▸ **What is expected**
I need the lines below from the one with "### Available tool" down to the one with "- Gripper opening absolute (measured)" reproduced exactly, both ends included, and nothing else.

▸ **Information given**
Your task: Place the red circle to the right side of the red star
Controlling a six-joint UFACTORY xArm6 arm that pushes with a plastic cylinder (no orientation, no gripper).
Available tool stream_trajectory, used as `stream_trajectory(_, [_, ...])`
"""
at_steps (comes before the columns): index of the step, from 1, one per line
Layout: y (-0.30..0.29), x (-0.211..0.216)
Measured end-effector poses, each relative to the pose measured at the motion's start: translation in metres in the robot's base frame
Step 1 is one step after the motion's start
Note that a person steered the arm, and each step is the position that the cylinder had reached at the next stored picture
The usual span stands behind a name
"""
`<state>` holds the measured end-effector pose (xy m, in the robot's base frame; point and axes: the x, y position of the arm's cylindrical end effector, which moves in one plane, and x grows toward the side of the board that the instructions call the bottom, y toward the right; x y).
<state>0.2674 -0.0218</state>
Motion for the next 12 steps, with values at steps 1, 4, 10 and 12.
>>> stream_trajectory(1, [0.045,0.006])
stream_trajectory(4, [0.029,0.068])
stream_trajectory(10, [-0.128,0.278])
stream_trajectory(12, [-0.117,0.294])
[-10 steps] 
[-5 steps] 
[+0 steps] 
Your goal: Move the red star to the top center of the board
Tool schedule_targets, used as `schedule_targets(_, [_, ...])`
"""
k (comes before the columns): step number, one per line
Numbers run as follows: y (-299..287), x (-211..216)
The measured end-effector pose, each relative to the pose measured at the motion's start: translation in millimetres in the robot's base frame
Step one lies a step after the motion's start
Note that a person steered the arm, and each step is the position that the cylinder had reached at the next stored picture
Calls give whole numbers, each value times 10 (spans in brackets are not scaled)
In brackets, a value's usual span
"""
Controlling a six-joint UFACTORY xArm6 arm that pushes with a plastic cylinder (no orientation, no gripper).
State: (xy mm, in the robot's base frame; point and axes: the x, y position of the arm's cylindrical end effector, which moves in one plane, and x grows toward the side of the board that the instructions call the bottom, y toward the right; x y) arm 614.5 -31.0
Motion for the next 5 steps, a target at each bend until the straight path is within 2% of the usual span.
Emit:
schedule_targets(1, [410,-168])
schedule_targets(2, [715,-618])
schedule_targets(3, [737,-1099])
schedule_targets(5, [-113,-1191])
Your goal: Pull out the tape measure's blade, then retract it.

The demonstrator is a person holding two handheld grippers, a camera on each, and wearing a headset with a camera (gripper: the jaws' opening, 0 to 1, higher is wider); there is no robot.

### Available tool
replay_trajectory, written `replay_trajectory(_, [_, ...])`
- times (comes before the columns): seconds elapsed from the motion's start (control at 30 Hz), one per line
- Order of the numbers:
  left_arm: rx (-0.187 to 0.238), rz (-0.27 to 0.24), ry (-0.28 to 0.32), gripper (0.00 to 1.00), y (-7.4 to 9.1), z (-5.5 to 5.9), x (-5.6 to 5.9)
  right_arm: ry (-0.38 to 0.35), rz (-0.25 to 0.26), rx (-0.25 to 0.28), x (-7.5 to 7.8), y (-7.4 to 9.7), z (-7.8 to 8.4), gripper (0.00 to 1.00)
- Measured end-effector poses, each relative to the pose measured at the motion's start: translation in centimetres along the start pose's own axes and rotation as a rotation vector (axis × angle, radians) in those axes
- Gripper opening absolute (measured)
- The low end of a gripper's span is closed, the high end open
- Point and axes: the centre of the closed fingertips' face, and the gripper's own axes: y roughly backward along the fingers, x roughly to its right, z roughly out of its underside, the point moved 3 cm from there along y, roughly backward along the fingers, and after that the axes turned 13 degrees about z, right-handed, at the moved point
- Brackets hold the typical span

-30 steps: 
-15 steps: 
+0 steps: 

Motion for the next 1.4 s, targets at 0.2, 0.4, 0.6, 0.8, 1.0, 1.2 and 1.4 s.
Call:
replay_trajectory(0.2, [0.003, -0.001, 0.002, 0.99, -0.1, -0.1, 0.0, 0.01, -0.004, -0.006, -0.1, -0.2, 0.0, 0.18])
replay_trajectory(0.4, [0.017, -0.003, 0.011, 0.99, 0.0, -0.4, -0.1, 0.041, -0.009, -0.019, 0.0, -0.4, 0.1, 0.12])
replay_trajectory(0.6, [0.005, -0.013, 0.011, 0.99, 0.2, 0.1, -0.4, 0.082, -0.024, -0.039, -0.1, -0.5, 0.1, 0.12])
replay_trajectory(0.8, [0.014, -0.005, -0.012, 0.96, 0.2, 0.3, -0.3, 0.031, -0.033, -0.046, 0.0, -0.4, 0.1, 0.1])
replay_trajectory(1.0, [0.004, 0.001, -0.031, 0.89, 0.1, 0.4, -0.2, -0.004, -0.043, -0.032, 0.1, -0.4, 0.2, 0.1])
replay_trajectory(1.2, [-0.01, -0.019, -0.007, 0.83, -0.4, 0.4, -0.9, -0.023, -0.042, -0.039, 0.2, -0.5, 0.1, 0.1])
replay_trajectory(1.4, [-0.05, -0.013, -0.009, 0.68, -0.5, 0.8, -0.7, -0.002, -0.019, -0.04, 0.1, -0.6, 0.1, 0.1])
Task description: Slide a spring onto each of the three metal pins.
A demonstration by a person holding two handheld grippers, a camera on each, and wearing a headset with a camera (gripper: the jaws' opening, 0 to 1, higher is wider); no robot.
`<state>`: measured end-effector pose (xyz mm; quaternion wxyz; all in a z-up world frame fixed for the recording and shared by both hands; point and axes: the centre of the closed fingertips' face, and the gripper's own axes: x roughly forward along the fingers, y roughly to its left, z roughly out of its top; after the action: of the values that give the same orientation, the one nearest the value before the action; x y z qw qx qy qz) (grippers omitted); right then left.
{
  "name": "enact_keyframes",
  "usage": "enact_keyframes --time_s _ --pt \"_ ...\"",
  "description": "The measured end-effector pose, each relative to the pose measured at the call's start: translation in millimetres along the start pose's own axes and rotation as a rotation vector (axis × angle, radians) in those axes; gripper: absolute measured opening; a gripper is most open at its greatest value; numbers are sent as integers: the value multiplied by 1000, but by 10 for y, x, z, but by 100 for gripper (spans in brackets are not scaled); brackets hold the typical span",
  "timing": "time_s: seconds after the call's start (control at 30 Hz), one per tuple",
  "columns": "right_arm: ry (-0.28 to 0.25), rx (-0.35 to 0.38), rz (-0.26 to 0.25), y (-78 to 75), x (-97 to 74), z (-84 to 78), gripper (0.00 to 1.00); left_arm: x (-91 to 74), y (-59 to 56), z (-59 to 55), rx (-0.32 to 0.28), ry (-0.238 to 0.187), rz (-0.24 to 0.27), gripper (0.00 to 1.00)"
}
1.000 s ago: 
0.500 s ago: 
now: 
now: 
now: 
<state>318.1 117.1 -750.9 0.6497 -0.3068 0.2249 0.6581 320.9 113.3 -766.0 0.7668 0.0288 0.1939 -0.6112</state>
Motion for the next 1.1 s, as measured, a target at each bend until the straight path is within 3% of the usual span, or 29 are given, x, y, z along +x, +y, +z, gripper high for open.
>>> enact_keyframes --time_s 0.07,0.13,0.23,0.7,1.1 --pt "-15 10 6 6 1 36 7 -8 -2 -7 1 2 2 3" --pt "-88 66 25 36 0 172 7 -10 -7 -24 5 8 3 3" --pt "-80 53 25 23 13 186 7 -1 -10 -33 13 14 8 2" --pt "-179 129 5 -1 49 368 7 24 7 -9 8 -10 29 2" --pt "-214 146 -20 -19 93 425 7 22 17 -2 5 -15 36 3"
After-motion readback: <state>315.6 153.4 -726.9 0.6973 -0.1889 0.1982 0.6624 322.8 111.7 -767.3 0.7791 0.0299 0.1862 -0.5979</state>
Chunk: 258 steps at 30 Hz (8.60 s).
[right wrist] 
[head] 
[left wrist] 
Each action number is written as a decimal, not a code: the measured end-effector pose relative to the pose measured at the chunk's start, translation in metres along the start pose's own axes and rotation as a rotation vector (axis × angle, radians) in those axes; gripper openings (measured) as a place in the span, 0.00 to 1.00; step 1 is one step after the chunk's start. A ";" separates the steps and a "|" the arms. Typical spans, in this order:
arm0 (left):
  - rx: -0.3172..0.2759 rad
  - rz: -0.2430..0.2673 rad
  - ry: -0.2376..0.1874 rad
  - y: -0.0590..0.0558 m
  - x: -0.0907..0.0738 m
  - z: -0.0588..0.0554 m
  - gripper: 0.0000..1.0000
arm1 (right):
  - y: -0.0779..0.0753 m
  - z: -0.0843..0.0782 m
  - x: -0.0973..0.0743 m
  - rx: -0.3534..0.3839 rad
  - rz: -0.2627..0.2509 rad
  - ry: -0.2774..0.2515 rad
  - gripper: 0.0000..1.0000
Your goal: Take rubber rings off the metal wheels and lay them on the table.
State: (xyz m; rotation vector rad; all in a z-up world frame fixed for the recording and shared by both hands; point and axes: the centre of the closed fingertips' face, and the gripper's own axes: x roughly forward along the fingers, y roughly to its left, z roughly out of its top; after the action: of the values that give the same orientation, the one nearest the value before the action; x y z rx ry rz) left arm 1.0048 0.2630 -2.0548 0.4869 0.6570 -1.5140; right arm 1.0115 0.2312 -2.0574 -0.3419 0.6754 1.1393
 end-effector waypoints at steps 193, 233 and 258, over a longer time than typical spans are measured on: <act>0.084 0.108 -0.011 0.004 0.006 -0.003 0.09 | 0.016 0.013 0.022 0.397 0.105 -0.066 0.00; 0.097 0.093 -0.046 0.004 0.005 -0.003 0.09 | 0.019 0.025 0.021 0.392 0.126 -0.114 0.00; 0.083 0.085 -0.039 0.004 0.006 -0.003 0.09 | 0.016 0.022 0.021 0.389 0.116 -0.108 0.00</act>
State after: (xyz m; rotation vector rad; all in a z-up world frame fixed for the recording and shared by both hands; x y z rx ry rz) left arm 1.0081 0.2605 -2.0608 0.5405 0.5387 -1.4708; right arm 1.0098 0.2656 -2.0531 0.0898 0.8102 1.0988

▸ **Exercise result**
### Available tool
replay_trajectory, written `replay_trajectory(_, [_, ...])`
- times (comes before the columns): seconds elapsed from the motion's start (control at 30 Hz), one per line
- Order of the numbers:
  left_arm: rx (-0.187 to 0.238), rz (-0.27 to 0.24), ry (-0.28 to 0.32), gripper (0.00 to 1.00), y (-7.4 to 9.1), z (-5.5 to 5.9), x (-5.6 to 5.9)
  right_arm: ry (-0.38 to 0.35), rz (-0.25 to 0.26), rx (-0.25 to 0.28), x (-7.5 to 7.8), y (-7.4 to 9.7), z (-7.8 to 8.4), gripper (0.00 to 1.00)
- Measured end-effector poses, each relative to the pose measured at the motion's start: translation in centimetres along the start pose's own axes and rotation as a rotation vector (axis × angle, radians) in those axes
- Gripper opening absolute (measured)

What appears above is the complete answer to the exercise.